Robinson Publishing; UK ed. edition (February 28, 2008)

Pages:

256

ISBN:

1845297199

A Brief History of the Private Lives of the Roman Emperors e-book

by Anthony Blond


If the writing is bad, the facts are worse. The title purports to cover all (or at least a good sampling) of the Roman Emperors. Instead, this book covers exactly 6 men, one of whom (Julius Caesar) was not an emperor of anything. The problems continue.

If the writing is bad, the facts are worse.

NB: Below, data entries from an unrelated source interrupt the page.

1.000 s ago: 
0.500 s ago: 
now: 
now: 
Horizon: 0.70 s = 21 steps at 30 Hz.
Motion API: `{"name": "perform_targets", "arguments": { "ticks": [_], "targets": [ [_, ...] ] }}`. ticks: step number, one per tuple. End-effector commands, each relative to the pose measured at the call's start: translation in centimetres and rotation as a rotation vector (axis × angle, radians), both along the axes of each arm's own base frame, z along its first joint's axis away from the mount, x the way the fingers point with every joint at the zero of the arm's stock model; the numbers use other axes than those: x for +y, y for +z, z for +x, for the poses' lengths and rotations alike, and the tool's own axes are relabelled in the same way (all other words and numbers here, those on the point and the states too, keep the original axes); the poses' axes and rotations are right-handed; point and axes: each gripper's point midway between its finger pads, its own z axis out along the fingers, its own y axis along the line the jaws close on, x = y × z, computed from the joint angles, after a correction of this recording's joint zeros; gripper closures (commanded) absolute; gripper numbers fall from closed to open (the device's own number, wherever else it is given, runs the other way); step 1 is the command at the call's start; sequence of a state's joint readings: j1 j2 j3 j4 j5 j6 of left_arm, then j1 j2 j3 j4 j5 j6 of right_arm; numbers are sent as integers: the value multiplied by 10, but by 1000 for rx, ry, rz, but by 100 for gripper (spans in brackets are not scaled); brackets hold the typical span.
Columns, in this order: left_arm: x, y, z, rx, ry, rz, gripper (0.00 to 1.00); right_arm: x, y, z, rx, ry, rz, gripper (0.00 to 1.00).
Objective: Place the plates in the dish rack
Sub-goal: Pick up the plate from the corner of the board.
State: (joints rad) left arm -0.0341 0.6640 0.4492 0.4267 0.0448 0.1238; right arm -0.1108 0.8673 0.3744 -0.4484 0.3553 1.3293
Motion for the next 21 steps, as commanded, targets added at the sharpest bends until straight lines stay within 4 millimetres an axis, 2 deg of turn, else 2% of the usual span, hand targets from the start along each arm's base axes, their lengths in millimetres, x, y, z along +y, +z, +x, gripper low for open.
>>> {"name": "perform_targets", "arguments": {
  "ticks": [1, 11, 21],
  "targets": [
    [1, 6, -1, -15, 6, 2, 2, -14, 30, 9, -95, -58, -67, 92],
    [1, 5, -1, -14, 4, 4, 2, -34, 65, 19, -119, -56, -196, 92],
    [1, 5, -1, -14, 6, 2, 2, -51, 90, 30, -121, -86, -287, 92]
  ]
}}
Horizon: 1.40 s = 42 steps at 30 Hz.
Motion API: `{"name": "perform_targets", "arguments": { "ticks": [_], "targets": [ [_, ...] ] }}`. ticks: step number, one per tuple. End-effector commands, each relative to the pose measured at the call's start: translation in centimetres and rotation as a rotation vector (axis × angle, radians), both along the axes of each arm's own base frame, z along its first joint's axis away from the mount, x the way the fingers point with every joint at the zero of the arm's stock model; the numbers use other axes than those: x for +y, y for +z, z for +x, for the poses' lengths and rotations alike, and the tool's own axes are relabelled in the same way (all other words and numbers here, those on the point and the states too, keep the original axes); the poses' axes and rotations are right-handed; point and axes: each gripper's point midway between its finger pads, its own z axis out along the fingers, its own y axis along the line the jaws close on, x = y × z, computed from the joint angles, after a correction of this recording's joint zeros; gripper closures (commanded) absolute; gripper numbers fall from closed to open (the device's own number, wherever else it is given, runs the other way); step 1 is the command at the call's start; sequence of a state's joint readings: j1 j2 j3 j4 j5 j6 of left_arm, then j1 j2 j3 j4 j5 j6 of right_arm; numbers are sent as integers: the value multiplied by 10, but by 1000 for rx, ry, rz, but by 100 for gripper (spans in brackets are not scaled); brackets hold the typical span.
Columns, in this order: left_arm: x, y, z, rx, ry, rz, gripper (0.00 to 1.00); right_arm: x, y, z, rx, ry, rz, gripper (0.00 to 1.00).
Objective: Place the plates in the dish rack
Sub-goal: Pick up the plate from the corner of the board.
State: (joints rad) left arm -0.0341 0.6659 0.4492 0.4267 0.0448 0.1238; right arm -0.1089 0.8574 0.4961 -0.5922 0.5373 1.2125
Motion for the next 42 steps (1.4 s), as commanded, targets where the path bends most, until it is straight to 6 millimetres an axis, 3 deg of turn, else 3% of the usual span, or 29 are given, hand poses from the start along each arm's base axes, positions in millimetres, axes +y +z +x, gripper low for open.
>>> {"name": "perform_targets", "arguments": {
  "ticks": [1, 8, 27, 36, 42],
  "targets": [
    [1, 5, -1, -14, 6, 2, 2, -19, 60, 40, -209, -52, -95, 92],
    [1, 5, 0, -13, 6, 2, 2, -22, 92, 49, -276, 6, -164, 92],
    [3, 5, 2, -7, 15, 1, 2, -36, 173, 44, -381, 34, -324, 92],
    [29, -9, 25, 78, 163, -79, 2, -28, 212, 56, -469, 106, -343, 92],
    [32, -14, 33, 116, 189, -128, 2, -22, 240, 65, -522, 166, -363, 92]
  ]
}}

Within three pages, he switches from having 5,500 men in a legion to having 6,000.

With the recent success of 'Rome' on BBC2, no one will look at the private lives of the Roman Emperors again in the . Anthony Blond was previously a publisher and an author of numerous books includingThe World of Simon Raven and his autobiography Jew Made in England.

With the recent success of 'Rome' on BBC2, no one will look at the private lives of the Roman Emperors again in the same light. Anthony Blond's scandalous expose of the life of the Caesars is a must-read for all interested in what really went on in ancient Rome.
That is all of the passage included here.